Starting from simple or 'kernel' sentences, learners identify the subject, verb and object, then practise expanding the sentences systematically, by adding adjectives, then adverbs, preposition phrases and, finally, clauses. Punctuation can then be introduced in a contextualised way in relation to sentence structure and meaning. Terminology can also be introduced as sentences are expanded.

Example

Kernel sentence: The man left his country.

Then: The tall, dark-haired man left his country.
The tall, dark-haired man left his country because of the war.
The tall, dark-haired man from Afghanistan left his country, last year, because of the war.
The tall, dark-haired man from Afghanistan, who started class yesterday, left his country, last year, because of the war.

Practice at building sentences gives learners the confidence to manipulate and extend their range of complex sentence structures.

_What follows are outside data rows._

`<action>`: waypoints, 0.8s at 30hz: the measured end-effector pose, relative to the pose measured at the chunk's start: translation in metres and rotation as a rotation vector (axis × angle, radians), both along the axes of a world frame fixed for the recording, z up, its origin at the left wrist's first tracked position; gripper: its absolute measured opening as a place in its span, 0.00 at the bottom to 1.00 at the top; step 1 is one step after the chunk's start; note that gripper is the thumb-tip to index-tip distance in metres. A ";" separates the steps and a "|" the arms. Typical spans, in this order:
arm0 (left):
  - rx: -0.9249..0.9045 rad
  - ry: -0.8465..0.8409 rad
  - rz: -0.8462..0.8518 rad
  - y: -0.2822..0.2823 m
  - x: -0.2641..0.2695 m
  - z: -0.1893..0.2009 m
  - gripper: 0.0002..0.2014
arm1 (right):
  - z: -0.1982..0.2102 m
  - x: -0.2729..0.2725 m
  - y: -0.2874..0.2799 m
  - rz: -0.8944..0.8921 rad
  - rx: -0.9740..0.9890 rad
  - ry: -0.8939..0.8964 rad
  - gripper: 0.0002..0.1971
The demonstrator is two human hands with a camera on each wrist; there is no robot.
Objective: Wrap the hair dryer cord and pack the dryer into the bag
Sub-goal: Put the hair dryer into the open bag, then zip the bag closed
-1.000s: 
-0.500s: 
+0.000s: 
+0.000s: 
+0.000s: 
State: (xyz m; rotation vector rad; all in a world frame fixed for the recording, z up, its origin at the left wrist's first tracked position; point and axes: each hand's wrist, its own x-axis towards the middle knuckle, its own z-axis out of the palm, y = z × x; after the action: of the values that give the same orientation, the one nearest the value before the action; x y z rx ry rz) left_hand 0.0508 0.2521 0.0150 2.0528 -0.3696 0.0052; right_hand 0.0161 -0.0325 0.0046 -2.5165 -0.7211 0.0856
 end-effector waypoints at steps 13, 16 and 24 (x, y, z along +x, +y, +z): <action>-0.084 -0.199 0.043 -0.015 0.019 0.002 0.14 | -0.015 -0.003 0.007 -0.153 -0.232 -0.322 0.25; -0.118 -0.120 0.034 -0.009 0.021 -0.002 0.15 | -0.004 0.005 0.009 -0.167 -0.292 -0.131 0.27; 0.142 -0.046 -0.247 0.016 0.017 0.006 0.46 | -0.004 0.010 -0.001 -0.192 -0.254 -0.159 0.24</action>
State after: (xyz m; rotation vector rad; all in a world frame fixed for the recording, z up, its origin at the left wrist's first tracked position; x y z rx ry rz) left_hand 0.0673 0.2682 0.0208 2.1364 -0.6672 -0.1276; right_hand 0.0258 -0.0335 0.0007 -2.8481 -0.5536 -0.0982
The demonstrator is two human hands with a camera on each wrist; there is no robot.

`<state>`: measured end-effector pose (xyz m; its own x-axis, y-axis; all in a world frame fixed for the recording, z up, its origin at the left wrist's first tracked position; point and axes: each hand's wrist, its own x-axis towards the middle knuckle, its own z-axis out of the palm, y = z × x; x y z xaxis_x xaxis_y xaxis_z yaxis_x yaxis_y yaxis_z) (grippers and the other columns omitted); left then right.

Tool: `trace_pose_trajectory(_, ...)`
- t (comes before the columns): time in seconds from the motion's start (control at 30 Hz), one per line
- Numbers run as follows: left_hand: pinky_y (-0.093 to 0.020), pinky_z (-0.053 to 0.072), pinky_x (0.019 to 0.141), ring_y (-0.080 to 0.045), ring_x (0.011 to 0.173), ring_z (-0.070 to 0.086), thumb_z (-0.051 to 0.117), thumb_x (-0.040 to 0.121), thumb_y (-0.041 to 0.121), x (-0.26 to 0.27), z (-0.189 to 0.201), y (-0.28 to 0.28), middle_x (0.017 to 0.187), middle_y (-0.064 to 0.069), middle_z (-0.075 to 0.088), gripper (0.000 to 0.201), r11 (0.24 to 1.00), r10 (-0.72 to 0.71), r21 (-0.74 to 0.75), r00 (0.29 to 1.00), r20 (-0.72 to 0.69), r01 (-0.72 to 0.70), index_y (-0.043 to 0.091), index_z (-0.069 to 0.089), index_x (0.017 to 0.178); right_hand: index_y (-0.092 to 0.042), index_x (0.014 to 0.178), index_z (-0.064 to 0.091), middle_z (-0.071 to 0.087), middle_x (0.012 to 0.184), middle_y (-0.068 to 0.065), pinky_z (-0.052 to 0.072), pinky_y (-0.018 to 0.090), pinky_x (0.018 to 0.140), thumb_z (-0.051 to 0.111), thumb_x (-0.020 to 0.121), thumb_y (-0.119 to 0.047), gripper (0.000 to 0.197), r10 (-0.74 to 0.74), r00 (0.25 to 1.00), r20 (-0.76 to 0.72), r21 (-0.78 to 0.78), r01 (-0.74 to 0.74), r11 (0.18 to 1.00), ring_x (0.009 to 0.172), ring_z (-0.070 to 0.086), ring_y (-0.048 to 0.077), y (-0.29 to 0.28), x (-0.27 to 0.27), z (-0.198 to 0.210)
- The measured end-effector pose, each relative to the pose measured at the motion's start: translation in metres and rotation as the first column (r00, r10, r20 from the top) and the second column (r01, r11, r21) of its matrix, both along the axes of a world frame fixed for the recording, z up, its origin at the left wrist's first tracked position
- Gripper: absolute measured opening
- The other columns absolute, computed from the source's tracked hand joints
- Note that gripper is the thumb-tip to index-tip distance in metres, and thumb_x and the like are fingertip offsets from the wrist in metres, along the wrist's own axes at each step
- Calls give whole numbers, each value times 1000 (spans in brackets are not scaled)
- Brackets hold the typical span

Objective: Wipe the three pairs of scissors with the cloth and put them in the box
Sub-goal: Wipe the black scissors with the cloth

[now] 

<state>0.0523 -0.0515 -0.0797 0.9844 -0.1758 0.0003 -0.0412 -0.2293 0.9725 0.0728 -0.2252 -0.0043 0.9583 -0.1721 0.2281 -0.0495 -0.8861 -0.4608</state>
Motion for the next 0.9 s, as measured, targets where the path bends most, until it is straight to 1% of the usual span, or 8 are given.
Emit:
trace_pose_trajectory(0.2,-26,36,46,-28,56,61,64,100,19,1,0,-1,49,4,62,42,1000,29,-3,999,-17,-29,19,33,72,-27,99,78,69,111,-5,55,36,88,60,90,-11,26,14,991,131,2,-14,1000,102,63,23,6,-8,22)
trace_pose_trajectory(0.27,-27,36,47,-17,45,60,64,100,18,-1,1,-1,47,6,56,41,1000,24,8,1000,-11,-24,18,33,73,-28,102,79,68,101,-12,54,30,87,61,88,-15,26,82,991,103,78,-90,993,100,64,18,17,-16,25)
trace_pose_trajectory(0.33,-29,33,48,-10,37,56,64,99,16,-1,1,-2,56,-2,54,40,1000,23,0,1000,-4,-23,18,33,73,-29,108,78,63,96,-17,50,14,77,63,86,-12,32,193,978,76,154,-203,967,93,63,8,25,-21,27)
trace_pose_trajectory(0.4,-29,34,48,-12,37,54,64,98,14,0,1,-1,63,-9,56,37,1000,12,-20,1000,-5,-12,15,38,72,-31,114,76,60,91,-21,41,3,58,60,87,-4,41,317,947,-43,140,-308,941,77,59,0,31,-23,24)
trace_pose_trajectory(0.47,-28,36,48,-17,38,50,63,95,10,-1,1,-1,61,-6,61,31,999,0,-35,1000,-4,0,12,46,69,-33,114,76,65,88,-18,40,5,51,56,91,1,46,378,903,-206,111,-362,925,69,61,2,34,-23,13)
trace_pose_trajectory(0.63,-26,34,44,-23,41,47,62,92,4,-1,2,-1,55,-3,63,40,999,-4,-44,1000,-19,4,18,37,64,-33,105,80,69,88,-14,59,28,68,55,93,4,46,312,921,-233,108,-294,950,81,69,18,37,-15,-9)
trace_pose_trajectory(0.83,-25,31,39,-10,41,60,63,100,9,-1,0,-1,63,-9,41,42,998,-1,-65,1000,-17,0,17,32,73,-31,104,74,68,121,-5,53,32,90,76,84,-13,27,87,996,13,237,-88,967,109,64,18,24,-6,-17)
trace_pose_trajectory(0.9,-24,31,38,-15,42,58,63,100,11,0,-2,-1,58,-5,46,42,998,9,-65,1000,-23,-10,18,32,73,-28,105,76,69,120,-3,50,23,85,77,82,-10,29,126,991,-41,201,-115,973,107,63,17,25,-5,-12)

It can also be a lot of fun, as learners can build extremely long, yet wellformed sentences.

Some dyslexic learners and other learners who tend to write long and confused or run-on sentences can be helped to identify the kernel sentence within the muddled one. They can then often tease out the meaning from the confusion and rewrite what they want to say in a more clearly structured way.

This is especially helpful for those learners who wish to express complex relationships between ideas and who find that simple sentences are inadequate, but have difficulties structuring complex ones.